Hepsi bu.. Herşey tam ve mükemmel gibi hazırlanmıştı.. Türk
Aklı’ndan beklenmeyen bir şekilde! Emniyet ve yargının-hukukun içine iktidarın
adamları önceden yuvalandırılmıştı. Özel yetkili mahkemelerin temeli taa
2005’de atıldığına göre, aslında bu hazırlığı o yıllara dayandırabiliriz.. Bu
mahkemelere kazaen bulaşmış veya sahneye konan tiyatrodaki rolünü reddedenler,
zaman içinde de bir bir ayıklanacak ve emirleri- talimatları yerine
getirecekler kalacak-atanacaktı: Kardeşim
buraları bir karşı ihtilal mahkemeleridir, defterler, kişiler, ordular
dürzülecektir.. Ya gerekeni yaparsın ya da bassssar gidersin!
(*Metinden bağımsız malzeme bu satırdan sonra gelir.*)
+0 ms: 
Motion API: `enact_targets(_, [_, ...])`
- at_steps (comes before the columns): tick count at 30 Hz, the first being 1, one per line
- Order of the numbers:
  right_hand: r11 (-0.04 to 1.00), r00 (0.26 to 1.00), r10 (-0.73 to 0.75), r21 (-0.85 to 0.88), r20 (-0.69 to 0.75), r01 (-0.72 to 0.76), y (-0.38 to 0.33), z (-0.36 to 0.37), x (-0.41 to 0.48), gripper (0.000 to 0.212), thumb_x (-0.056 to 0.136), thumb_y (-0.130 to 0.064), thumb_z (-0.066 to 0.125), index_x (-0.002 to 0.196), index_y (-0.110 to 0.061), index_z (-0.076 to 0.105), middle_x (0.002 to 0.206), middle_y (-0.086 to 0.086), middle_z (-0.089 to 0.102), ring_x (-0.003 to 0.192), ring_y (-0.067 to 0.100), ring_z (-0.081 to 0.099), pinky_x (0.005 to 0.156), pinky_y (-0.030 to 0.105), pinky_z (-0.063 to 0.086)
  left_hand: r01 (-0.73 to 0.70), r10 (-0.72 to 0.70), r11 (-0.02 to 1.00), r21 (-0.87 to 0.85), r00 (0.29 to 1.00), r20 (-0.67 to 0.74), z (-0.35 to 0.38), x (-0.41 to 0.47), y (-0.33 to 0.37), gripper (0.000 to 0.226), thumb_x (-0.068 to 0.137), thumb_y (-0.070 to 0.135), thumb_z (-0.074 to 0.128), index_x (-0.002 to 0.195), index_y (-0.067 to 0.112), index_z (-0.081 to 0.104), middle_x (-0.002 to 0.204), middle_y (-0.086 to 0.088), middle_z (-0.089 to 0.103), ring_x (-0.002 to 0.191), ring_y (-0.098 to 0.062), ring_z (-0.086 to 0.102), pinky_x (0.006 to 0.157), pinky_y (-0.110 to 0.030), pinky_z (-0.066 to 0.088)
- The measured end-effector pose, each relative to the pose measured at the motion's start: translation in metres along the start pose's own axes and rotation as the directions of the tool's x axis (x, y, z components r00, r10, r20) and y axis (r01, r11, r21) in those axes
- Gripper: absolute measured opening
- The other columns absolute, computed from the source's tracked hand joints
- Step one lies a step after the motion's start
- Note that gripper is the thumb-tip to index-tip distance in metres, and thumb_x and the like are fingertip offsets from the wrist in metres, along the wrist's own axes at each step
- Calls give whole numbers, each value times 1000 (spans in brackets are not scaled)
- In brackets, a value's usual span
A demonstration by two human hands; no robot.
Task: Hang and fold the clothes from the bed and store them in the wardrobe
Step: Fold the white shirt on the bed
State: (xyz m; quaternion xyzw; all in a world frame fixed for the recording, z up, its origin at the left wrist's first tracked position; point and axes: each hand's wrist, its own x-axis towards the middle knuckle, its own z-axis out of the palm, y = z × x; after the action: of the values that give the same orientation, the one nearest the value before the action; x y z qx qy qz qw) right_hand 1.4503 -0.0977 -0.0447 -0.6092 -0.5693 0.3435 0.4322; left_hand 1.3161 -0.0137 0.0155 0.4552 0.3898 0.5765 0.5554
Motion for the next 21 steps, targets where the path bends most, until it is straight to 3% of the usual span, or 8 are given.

Yani hukuk
mukuk takmayacak ve imansızlardan-vicdansızlardan oluşacak bir tezgah..
Tabii, komploların bütün protokolleri de hazırlanmıştı.. Önceden kotarılan Ergenekon davası
bunun ilk provasıydı.. O süreçte gazeteci kılığındakiler, ne namussuz roller
üstlendi! Bugün, tıpkı Balyoz’da olduğu gibi, Ergenekon’a konu olan bütün
süreci bu kez gerçeğiyle yeniden kuracak (rekonstrüksiyon) kuracak
“araştırmacı”lar aranıyor. Çünkü, Ergenekon davasındaki olayların
medya-kamuoyunda kurgulanması da baştan aşağı sahte, namussuz ve aldatıcı..
Beyler burada hukuk, dava, yargılamadan
bahsediyoruz.. içeri tıkılan insanlardan.. Askeri darbeler başka bir mesele!
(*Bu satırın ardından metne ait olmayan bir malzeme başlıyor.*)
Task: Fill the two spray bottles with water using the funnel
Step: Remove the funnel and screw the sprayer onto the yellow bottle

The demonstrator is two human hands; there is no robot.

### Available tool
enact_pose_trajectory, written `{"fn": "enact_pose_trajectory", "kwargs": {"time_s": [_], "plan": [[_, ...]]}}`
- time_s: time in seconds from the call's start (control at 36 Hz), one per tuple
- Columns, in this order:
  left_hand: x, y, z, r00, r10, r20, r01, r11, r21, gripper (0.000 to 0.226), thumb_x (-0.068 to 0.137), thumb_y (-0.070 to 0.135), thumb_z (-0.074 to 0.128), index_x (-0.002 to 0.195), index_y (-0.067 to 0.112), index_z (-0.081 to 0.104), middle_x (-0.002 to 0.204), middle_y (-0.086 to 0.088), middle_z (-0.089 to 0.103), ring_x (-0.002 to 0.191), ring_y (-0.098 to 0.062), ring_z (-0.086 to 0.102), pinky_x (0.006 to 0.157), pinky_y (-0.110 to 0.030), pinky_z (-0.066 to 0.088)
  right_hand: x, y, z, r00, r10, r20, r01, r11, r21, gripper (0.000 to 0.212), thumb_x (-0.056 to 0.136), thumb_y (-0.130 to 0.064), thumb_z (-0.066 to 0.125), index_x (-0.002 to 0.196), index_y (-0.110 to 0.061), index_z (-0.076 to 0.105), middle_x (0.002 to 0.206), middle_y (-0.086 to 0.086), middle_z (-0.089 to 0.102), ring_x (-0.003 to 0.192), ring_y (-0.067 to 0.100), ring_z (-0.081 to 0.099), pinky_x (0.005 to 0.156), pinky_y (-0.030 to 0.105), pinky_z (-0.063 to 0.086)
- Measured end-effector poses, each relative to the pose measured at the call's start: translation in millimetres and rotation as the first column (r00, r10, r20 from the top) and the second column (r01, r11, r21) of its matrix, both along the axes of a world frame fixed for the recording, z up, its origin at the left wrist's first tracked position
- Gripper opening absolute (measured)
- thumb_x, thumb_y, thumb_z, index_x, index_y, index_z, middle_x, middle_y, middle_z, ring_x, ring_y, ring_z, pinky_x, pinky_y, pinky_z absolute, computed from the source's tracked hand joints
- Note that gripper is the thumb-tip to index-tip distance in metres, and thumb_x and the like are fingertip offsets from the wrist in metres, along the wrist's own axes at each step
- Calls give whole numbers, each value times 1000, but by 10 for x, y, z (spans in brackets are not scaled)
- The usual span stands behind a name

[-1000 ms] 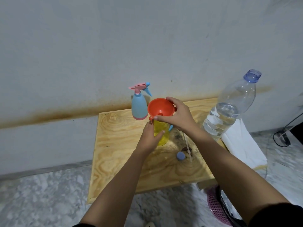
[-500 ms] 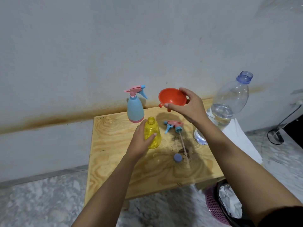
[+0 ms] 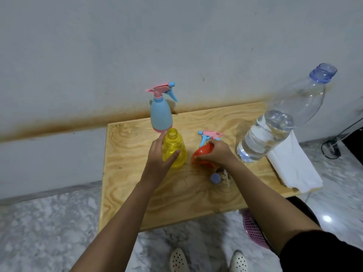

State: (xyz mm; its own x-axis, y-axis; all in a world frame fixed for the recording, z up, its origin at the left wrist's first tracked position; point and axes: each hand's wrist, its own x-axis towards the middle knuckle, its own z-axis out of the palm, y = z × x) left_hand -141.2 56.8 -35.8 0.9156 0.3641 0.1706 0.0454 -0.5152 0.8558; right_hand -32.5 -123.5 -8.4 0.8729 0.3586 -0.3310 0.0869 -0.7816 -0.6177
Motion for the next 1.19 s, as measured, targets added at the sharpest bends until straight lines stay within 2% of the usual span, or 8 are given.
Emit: {"fn": "enact_pose_trajectory", "kwargs": {"time_s": [0.25, 0.36, 0.5, 0.61, 0.69, 0.89, 1.0, 1.19], "plan": [[3, -16, -76, 997, 43, 67, -43, 999, 1, 66, 88, 41, 60, 145, 24, 31, 128, 1, 47, 119, -9, 44, 97, -26, 40, -8, 18, -134, 998, -54, 20, 52, 994, 94, 82, 66, -48, 80, 131, -11, 45, 124, 8, 50, 112, 21, 50, 90, 30, 46], [-23, -88, -145, 993, 58, 103, -61, 998, 31, 66, 89, 43, 57, 144, 27, 25, 129, -3, 46, 118, -3, 39, 95, -6, 30, 134, -67, -212, 962, -269, 54, 253, 944, 213, 54, 83, -46, 64, 122, -10, 55, 118, 9, 55, 105, 20, 53, 86, 28, 42], [-7, -123, -189, 990, 84, 116, -87, 996, 23, 64, 89, 47, 52, 145, 34, 24, 127, 17, 36, 123, -9, 41, 101, -28, 38, 426, -156, -301, 926, -377, -14, 376, 919, 117, 32, 92, -32, 49, 107, -4, 57, 113, 17, 59, 102, 28, 53, 76, 28, 34], [-27, -161, -247, 990, 108, 90, -110, 994, 15, 66, 90, 47, 52, 147, 33, 21, 133, 12, 35, 129, -18, 41, 103, -47, 41, 524, -171, -416, 946, -322, -39, 322, 947, -22, 42, 87, -33, 57, 114, -2, 53, 115, 16, 56, 106, 31, 53, 77, 31, 38], [-24, -146, -250, 988, 94, 124, -96, 995, 9, 67, 91, 49, 50, 147, 44, 14, 133, 18, 33, 129, -18, 41, 103, -47, 42, 563, -111, -447, 946, -324, -15, 324, 946, -10, 45, 83, -35, 63, 113, -1, 57, 109, 12, 57, 101, 27, 55, 83, 33, 43], [-12, -208, -310, 985, 124, 117, -122, 992, -22, 68, 92, 56, 45, 148, 39, 10, 136, 16, 32, 131, -6, 35, 107, -33, 35, 611, 12, -441, 961, -274, 29, 272, 961, 49, 19, 85, -25, 63, 83, -6, 60, 78, 4, 51, 78, 19, 47, 55, 15, 30], [-28, -215, -280, 988, 122, 96, -120, 993, -18, 68, 92, 52, 48, 149, 36, 14, 140, 11, 32, 132, 5, 30, 106, -16, 29, 657, 124, -246, 944, -315, 93, 284, 924, 255, 22, 82, -17, 68, 74, 0, 56, 75, 15, 52, 74, 26, 46, 55, 23, 27], [-42, -160, -184, 994, 92, 52, -90, 995, -46, 67, 90, 27, 64, 142, 33, 22, 138, 8, 37, 128, -2, 35, 103, -21, 34, 609, 438, 531, 936, -313, 159, 180, 818, 547, 20, 83, -17, 68, 99, -6, 64, 88, 5, 57, 79, 15, 49, 69, 18, 37]]}}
Gidin gerçek darbelerle hesaplaşın, kıçınız yiyorsa! İki tane sandalyelik
generali sorgulayacağınıza, 12 Eylül’e yol açan olayları, bu olayları
tezgahlayanları, NATO’nun kontrgerillasını, kitlesel katliamları, MİT’ini,
Emniyetini ve o dönemin siyasilerini ve olayların içindeki rollerini hele bir
araştırın! ABD’yi araştırın, bizim
çocuklar başardı diye Pentagon’a neden mesajların gönderildiğini!
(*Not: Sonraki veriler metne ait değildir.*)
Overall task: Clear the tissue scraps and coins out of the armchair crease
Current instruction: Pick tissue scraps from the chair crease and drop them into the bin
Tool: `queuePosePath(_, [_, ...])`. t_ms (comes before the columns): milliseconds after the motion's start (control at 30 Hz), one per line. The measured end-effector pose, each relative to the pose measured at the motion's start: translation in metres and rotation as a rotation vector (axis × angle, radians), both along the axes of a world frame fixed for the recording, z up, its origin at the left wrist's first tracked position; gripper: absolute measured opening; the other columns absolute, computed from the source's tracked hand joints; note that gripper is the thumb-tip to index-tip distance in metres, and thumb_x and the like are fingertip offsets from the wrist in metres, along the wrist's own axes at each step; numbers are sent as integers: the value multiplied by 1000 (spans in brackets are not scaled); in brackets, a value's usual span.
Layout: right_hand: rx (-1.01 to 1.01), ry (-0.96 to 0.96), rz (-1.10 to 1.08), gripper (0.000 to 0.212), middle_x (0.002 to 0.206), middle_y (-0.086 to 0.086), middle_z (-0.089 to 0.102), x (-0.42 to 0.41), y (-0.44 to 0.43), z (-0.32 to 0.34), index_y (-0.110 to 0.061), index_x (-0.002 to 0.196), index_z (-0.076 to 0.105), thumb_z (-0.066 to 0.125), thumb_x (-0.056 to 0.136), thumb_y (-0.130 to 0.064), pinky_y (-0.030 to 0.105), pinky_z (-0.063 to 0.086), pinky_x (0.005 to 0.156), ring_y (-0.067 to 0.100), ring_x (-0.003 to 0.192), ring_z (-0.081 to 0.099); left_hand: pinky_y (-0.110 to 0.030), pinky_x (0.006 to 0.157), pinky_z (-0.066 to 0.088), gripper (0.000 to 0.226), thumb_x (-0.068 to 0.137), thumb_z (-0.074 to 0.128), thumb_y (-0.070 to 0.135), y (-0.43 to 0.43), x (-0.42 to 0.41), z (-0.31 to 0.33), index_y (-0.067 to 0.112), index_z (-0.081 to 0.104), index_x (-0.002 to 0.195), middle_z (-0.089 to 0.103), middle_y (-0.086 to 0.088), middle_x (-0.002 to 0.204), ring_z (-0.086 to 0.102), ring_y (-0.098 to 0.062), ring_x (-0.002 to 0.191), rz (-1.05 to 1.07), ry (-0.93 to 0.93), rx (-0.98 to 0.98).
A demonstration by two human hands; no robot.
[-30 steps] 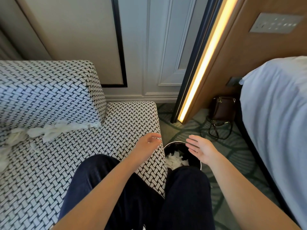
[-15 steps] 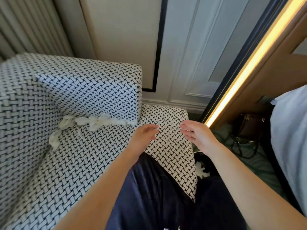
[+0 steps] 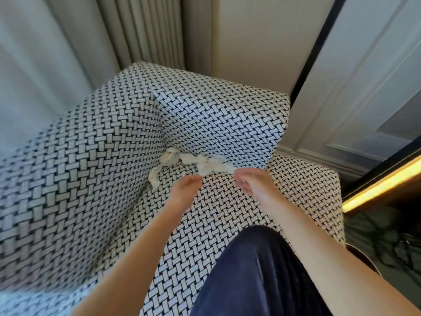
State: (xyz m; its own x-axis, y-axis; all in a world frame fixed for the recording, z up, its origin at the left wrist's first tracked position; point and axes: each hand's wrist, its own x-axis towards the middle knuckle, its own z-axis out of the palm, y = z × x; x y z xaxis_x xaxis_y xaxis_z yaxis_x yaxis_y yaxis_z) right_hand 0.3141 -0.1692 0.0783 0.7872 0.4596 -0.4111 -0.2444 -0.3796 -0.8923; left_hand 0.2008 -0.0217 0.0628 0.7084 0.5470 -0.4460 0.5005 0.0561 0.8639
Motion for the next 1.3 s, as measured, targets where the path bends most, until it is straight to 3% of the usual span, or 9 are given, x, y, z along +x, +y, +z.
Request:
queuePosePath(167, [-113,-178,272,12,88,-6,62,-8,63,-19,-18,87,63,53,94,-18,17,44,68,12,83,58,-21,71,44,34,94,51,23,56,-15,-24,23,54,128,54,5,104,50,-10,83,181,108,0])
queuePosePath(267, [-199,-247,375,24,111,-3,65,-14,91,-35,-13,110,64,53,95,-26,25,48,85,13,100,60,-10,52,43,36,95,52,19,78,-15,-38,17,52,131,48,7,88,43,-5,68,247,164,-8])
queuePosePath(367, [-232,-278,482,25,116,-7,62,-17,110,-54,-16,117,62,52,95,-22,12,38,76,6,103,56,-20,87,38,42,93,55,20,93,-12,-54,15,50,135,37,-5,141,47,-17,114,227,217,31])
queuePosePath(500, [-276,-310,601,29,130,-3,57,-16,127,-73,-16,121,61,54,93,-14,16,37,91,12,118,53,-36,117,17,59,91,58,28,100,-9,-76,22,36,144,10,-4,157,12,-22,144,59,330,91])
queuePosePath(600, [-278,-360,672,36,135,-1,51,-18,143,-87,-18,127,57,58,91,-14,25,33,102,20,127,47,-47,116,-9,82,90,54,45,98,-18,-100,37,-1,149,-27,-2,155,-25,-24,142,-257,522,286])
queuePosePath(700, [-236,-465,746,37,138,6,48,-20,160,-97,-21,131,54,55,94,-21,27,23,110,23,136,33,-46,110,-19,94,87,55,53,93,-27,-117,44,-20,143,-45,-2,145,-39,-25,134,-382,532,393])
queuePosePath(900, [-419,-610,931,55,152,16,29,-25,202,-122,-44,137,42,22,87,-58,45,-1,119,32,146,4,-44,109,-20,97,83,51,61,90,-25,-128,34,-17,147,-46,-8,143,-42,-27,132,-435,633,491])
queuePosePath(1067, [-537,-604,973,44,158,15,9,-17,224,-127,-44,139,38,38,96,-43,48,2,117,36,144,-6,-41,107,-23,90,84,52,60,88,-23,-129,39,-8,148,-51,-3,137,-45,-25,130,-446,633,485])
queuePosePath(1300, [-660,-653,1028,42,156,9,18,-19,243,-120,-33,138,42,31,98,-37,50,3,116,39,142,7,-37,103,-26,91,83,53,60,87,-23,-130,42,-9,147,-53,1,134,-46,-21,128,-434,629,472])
Yiyorsa tabii! (Sosyal medyada bir izleyici, acaba Balyoz kararlarından sonra da ABD elçisi bizim çocuklar başardı,
mesajı gönderdi mi, diye sordu! Kimbilir belki de bu mesajı iktidardan biri
çekmiştir!)
***
Tezgahların zamanlama ve çizelgelerine göre,
sırayla sürü sepet subaylar içeri atılacaktı! 365 kişi! Yukarıda tam ve mükemmelmiş gibi, dedim, en
mükemmel yoktur! Bir sahtekarlık yaparsanız, izinizi bırakırsınız! 2009 yılında
hazırladıkları ve “Balyoz Darbe Planı”
adını verdikleri büyük sahtekarlığın kokuları erkenden ortalığı kapladı. İnsan
olanlar burnunu tutarak dolaşır oldular! CD’lere “Darbe planları 2003 yılında hazırlandı” süsü- kayıtı verirseniz,
çuvallarsınız..
Burada, bu
aptallığı nasıl yaparlar sorusunu yöneltmek zorundayız. 2009 yılında 2003
yılını kurgularken, 2004-2009 arasına ait olayları nasıl koyarsın? 2009’da
kayıt edilmiş bir CD’yi, 2003’de kaydedilmiş gibi nasıl gösterirsin? Yanıt: Ya
yukarıda övgü düzdüğüm Türk Aklı’nın kendi başına ancak bu kadar
çalışabildiğini ve gelip boka sardığını söyleyeceğiz, ya CİA desteği olmadığını
ve varsa bile onların da çuvalladığını... Veya da bunu hiç umursamadıklarını..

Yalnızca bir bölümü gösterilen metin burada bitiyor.